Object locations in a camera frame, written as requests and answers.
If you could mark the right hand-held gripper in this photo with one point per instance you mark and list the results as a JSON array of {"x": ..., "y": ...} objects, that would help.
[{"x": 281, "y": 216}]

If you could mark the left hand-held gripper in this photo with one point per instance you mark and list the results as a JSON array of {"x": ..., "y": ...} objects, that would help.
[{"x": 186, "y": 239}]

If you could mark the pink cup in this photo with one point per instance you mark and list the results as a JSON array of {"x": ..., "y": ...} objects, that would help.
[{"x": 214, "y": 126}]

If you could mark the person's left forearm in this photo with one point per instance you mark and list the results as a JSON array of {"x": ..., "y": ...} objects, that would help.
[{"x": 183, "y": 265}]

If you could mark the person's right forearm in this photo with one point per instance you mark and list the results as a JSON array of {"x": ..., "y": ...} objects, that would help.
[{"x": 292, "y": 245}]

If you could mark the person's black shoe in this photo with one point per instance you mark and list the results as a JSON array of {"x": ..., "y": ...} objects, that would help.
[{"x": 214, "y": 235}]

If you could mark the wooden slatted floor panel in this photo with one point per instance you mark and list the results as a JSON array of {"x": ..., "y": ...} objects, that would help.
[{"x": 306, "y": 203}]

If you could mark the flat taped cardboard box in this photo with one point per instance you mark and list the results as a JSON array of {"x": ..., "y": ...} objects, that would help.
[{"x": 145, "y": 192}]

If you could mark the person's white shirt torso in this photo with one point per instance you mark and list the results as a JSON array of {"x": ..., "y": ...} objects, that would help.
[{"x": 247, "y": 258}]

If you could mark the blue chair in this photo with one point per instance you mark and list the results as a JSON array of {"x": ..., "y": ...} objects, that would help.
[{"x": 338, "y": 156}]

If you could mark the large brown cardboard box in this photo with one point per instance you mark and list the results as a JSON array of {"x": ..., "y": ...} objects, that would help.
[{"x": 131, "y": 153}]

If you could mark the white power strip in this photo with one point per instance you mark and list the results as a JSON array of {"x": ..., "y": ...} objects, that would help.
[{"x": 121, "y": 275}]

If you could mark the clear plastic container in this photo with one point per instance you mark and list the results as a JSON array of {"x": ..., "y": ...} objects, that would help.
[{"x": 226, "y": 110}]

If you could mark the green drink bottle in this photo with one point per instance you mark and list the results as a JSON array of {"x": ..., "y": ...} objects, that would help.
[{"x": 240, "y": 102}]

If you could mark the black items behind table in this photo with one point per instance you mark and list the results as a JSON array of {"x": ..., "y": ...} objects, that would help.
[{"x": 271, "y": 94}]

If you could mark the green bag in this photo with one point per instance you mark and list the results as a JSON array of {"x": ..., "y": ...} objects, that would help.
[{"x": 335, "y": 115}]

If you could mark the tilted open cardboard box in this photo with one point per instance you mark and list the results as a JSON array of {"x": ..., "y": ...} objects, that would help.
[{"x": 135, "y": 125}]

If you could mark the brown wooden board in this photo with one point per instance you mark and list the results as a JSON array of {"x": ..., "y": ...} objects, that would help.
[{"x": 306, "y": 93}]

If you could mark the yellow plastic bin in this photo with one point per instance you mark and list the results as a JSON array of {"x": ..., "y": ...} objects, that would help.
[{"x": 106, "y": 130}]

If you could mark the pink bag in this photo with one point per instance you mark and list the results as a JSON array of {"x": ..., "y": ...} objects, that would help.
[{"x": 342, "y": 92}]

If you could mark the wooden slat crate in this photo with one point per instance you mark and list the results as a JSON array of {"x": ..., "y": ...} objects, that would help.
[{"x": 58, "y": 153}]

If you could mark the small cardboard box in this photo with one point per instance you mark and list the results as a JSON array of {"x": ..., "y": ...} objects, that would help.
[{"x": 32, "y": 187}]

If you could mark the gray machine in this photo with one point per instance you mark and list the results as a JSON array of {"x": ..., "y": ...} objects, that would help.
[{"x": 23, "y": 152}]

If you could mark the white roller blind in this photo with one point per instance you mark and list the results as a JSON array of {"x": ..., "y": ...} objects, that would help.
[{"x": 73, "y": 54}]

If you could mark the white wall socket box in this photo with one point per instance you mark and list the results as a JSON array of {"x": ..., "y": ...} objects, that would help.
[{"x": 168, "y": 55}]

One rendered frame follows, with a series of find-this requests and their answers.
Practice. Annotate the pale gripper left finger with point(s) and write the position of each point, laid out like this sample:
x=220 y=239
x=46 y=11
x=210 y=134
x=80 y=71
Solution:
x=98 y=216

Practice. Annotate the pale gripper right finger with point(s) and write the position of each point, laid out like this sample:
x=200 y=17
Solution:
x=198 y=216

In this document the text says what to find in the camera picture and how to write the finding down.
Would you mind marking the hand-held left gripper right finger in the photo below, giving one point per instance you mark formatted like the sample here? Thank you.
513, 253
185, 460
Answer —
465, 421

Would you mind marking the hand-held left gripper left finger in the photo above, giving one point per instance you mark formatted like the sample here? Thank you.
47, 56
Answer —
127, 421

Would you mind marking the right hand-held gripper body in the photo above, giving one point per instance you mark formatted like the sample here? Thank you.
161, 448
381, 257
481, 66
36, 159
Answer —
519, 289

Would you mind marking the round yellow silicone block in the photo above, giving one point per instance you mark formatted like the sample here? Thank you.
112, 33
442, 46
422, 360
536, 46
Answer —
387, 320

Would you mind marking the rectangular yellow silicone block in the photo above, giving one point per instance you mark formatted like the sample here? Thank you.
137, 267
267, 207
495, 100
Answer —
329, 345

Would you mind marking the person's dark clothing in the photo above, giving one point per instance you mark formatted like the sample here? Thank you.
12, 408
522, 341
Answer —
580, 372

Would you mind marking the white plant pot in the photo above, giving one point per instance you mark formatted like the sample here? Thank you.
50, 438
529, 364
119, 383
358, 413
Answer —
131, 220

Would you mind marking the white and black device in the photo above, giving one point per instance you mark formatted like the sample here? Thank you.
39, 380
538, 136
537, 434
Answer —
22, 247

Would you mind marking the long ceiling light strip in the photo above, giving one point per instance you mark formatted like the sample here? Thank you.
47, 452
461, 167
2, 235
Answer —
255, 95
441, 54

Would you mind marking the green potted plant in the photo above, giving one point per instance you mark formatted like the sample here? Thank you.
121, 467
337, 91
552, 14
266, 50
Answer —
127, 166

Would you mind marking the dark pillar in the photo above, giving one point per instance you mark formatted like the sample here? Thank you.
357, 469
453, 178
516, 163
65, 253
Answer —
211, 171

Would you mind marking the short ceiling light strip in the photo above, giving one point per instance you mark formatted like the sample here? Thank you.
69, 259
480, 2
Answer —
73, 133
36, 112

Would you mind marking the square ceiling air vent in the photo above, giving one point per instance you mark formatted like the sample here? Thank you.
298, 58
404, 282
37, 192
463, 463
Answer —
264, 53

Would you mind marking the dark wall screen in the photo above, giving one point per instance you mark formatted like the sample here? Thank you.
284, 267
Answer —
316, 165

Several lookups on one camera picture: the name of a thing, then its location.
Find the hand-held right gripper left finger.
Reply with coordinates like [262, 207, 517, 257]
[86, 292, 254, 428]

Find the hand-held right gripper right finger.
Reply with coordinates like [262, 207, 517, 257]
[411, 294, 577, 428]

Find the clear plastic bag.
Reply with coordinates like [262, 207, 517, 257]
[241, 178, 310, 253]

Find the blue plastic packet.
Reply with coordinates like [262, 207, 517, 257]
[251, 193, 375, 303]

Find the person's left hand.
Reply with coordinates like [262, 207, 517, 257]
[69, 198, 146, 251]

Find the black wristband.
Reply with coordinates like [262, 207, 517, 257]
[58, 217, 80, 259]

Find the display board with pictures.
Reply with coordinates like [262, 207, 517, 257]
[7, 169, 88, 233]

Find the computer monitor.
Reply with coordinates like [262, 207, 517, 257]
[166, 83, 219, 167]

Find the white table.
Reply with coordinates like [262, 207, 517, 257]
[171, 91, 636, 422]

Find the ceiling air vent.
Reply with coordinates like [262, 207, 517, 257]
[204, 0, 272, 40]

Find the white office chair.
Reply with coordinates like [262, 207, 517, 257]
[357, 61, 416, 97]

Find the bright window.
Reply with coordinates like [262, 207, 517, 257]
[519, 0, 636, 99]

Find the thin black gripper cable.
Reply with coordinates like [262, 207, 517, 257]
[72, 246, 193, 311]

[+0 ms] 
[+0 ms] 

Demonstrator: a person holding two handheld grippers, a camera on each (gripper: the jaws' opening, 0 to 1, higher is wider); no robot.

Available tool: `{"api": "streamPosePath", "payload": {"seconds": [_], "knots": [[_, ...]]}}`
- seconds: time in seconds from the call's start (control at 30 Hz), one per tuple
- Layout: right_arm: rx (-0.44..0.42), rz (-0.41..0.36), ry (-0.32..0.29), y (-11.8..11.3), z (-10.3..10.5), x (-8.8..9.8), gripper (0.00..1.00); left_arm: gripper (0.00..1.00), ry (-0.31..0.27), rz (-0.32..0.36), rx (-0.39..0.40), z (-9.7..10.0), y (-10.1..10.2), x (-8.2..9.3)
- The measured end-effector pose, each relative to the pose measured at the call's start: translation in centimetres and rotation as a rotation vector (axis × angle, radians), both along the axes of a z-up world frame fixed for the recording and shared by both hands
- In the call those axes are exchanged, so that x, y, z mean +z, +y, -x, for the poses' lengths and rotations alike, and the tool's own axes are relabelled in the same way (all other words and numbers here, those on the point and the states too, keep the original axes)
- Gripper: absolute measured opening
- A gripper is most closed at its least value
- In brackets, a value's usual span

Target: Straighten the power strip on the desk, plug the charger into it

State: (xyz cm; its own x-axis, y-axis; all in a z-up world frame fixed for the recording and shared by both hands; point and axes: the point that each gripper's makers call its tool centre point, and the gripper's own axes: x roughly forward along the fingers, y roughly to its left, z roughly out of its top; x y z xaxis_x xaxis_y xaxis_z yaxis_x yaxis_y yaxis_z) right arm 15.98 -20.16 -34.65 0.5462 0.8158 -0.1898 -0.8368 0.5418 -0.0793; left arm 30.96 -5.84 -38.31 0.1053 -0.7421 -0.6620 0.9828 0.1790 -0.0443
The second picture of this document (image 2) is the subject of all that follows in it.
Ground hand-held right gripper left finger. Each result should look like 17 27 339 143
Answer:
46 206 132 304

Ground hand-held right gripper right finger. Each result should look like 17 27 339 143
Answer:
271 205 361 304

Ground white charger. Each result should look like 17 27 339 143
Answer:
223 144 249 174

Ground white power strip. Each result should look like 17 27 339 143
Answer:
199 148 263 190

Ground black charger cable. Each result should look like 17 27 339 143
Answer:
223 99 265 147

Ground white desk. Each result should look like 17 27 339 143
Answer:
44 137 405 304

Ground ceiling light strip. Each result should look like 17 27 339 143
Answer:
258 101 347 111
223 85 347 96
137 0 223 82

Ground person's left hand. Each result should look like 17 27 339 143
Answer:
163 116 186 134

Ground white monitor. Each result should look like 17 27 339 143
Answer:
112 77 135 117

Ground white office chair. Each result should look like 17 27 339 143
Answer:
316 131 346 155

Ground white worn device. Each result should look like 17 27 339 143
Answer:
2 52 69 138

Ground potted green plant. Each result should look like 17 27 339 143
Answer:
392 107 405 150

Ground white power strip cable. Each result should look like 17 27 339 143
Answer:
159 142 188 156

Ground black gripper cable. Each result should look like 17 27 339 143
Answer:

▶ _Problem details_:
Wherever the string "hands" turns up in the material, copy the whole line.

▶ _Output of the exercise_:
- The measured end-effector pose, each relative to the pose measured at the call's start: translation in centimetres and rotation as a rotation vector (axis × angle, radians), both along the axes of a z-up world frame fixed for the recording and shared by both hands
State: (xyz cm; its own x-axis, y-axis; all in a z-up world frame fixed for the recording and shared by both hands; point and axes: the point that each gripper's makers call its tool centre point, and the gripper's own axes: x roughly forward along the fingers, y roughly to its left, z roughly out of its top; x y z xaxis_x xaxis_y xaxis_z yaxis_x yaxis_y yaxis_z) right arm 15.98 -20.16 -34.65 0.5462 0.8158 -0.1898 -0.8368 0.5418 -0.0793; left arm 30.96 -5.84 -38.31 0.1053 -0.7421 -0.6620 0.9828 0.1790 -0.0443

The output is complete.